As opposed to Heard, Duckworth and Jamieson believe that the receiver’s hopes and dreams matter. The world has spiritual longings (p.31), and it is up to the church to explain and demonstrate how the gospel is the answer the world is looking for (p.29).
As opposed to Frost, the problem according to Duckworth and Jamieson is not that the church has an out-of date formulation of its message. Rather the church has become introspective, no longer concerned with loving the world, or making and sending radical disciples out into the world.
Frost
For Frost, the problem and solution centre on the fact that the message must be receptor orientated. Just as Paul is Jew-like to Jews, so too we must be 21st Century like in our formulations and expressions of our mission.
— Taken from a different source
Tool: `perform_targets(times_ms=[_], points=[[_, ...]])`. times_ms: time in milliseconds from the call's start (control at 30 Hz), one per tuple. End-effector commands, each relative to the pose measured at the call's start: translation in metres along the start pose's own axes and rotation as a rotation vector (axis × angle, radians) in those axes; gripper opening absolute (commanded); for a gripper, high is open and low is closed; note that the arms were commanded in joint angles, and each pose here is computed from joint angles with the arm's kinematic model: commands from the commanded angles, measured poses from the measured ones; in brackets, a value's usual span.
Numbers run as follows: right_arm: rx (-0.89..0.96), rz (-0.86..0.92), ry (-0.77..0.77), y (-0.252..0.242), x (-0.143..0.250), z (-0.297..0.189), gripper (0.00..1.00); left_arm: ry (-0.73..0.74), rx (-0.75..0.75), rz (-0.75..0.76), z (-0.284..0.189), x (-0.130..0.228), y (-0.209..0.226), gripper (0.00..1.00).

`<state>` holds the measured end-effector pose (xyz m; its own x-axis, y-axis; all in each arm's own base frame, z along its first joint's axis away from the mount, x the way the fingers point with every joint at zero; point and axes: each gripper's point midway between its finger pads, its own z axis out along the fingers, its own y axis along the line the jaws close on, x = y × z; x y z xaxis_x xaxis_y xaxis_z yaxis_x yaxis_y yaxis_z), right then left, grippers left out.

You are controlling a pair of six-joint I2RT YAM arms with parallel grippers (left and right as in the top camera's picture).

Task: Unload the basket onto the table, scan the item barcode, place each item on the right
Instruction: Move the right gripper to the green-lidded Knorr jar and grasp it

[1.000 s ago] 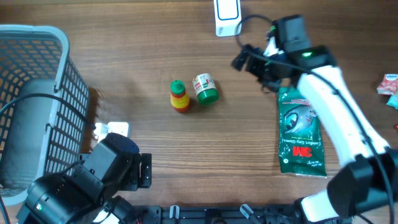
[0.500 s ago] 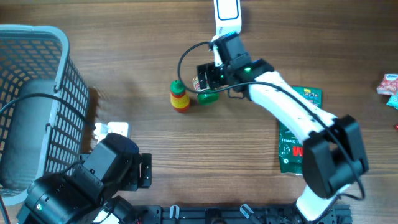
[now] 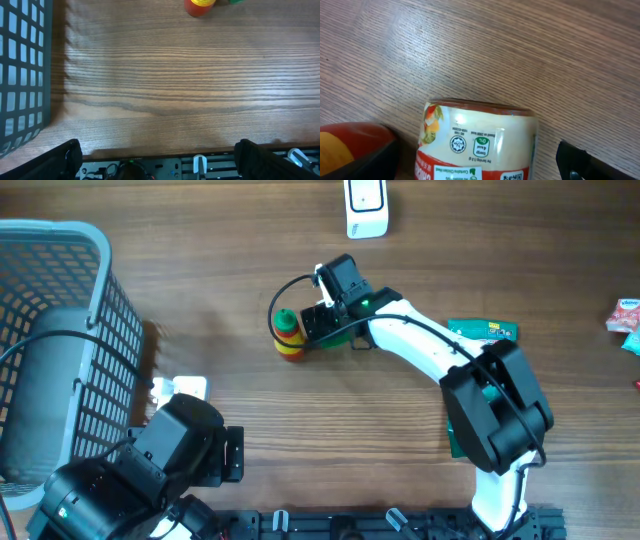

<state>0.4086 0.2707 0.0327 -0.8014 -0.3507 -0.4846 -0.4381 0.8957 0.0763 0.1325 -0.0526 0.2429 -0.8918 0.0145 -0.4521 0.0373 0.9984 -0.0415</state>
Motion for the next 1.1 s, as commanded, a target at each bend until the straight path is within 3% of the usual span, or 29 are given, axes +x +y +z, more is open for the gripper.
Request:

This looks like the Global South reaching out to the West (‘remissioning’ Ch. 9) and ‘unearthing’ compelling renewed-creation kingdom expressions that resonate with post-Christians (Ch 10).
Like McAlpine, Frost believes Jesus and his Kingdom is what the world is looking for (though this is not to say they have the same account of the gospel). Unlike McAlpine, Frost is at pains to demonstrate that we have a responsibility to adapt our mission modes so they scratch where culture itches. For Frost, we need new and now variations on eternal themes.
Unlike Heard, Frost believes there is no one fixed way we must faithfully present the gospel. For Heard compromise is the great risk. For Frost it is irrelevance and non-engagement.
McAlpine
For McAlpine, the problem and solution centre on the fact that the message must be embodied by a church that exists in a cultural context. On the surface, it looks like McAlpine’s second book is unconcerned with cultural trends. The church is to be non-anxious, have deep and diverse relationships, forgive, and live for something bigger than itself. These are eternal mandates for the church, nothing new here.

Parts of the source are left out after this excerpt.